Task requirements
What you write must match exactly the lines from the one with "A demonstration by" through the last line of the material below.
※ ※ ※
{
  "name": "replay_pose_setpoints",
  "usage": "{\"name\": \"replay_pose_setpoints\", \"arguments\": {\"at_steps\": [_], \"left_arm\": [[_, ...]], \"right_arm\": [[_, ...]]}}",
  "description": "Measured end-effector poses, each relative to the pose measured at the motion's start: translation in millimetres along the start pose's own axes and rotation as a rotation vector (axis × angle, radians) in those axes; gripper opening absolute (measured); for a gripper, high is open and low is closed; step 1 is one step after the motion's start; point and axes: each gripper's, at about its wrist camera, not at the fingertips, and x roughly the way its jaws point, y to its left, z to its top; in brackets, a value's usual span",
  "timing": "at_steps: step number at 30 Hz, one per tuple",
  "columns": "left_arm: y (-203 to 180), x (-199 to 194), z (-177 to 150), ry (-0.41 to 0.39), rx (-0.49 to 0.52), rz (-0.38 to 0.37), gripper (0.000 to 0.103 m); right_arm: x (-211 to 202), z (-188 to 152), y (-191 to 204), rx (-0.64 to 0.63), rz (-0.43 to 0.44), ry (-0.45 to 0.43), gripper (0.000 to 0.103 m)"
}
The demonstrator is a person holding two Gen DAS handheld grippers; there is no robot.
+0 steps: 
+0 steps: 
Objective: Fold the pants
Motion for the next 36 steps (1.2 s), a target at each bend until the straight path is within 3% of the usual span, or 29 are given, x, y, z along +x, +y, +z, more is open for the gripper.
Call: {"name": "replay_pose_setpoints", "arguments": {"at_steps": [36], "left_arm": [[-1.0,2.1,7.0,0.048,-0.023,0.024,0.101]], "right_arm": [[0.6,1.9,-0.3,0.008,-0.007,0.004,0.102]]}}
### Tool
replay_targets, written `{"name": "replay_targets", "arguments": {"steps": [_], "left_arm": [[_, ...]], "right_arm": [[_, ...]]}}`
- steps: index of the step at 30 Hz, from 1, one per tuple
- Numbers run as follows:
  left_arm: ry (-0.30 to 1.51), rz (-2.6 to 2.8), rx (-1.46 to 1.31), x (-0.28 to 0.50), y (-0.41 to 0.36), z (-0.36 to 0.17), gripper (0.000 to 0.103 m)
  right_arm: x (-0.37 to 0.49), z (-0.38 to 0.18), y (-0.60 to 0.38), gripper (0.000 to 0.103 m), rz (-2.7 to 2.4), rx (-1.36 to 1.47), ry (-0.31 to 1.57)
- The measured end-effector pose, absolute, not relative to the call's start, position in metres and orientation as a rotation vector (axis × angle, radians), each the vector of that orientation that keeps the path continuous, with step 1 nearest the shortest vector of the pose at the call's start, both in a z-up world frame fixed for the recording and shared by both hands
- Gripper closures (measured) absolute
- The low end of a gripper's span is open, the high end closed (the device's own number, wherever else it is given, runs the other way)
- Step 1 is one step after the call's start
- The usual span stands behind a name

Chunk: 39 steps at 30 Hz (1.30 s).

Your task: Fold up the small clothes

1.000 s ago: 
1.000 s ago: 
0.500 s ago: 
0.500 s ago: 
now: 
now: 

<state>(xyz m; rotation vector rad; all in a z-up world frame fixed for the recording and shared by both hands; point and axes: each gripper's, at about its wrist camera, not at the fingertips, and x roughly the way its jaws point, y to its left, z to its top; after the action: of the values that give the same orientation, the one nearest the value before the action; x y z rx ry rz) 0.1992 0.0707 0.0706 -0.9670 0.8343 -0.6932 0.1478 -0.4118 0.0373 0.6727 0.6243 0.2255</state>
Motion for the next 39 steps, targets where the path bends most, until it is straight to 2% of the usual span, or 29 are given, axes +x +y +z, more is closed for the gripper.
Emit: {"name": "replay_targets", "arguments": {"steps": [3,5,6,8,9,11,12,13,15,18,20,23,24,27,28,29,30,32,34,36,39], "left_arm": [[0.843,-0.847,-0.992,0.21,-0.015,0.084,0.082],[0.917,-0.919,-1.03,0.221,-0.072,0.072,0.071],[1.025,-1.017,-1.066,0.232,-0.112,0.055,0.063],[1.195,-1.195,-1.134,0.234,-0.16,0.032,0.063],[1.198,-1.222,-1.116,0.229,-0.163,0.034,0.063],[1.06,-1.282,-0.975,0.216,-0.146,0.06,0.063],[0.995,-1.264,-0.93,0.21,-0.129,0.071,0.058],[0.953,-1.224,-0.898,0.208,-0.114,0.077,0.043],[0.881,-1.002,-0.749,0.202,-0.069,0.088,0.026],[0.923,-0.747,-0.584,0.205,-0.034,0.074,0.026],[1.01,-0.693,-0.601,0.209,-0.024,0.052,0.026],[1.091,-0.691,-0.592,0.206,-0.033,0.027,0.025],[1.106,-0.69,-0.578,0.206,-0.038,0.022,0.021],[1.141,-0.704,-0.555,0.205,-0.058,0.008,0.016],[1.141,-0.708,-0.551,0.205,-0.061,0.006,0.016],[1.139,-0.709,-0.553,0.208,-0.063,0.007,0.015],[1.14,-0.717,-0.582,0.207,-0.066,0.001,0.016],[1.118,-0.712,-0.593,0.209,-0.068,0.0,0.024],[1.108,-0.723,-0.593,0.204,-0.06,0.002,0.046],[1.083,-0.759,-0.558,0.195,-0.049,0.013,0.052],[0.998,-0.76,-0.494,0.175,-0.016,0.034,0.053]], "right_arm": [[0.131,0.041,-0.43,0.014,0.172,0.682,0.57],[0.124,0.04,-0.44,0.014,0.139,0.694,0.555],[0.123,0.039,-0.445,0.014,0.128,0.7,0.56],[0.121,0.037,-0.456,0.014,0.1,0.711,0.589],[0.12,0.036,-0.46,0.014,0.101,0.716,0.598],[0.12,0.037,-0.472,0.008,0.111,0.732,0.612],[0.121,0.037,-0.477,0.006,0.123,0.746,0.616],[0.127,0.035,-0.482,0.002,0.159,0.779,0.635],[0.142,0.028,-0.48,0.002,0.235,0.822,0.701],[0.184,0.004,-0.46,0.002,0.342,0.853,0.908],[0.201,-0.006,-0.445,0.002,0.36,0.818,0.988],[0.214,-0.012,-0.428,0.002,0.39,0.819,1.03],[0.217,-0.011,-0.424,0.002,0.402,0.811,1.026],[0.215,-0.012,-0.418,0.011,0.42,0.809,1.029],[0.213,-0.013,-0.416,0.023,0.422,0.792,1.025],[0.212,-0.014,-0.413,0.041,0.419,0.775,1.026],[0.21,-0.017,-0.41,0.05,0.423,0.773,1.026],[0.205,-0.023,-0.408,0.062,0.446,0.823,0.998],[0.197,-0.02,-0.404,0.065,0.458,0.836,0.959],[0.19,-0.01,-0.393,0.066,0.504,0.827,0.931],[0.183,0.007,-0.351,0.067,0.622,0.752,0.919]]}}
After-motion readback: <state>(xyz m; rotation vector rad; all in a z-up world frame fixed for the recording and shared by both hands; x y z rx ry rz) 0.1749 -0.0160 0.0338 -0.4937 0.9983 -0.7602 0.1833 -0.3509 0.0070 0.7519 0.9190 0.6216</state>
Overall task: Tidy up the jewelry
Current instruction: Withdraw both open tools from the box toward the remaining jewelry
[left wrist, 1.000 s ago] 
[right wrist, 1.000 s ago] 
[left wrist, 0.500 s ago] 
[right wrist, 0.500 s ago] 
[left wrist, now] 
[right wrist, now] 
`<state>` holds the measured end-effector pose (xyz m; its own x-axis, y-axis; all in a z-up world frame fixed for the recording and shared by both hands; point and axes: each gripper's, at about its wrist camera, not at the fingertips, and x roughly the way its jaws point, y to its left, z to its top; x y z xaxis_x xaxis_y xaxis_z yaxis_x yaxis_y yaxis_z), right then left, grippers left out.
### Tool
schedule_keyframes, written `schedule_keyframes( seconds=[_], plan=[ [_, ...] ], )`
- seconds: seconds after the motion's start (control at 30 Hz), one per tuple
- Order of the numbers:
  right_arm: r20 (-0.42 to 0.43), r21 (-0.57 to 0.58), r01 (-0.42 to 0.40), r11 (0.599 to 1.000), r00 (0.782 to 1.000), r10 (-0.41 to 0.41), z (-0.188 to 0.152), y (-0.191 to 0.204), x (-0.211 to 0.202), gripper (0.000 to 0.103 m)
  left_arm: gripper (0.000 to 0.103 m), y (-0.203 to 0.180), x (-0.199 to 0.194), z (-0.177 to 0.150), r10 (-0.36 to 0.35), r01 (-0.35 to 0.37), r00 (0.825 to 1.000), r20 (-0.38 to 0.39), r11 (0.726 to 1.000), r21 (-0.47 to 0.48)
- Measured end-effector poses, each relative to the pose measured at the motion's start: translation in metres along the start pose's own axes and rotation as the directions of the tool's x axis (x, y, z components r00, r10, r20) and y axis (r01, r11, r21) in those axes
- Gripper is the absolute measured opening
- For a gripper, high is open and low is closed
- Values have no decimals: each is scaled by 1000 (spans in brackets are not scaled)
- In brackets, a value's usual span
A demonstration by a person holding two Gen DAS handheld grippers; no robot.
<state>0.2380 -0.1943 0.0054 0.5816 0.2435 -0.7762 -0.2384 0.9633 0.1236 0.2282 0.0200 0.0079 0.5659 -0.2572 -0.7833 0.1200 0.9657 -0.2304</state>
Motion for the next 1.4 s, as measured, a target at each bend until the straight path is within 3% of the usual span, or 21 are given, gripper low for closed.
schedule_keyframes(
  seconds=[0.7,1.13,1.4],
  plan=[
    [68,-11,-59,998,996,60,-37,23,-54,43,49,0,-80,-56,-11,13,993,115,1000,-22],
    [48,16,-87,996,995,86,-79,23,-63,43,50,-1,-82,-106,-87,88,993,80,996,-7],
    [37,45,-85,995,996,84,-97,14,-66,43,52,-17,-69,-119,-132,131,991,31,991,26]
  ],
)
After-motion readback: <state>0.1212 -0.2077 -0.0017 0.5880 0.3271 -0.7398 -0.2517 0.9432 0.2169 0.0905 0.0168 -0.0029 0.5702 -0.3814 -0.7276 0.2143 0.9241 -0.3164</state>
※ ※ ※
Task solution
A demonstration by a person holding two Gen DAS handheld grippers; no robot.
<state>0.2380 -0.1943 0.0054 0.5816 0.2435 -0.7762 -0.2384 0.9633 0.1236 0.2282 0.0200 0.0079 0.5659 -0.2572 -0.7833 0.1200 0.9657 -0.2304</state>
Motion for the next 1.4 s, as measured, a target at each bend until the straight path is within 3% of the usual span, or 21 are given, gripper low for closed.
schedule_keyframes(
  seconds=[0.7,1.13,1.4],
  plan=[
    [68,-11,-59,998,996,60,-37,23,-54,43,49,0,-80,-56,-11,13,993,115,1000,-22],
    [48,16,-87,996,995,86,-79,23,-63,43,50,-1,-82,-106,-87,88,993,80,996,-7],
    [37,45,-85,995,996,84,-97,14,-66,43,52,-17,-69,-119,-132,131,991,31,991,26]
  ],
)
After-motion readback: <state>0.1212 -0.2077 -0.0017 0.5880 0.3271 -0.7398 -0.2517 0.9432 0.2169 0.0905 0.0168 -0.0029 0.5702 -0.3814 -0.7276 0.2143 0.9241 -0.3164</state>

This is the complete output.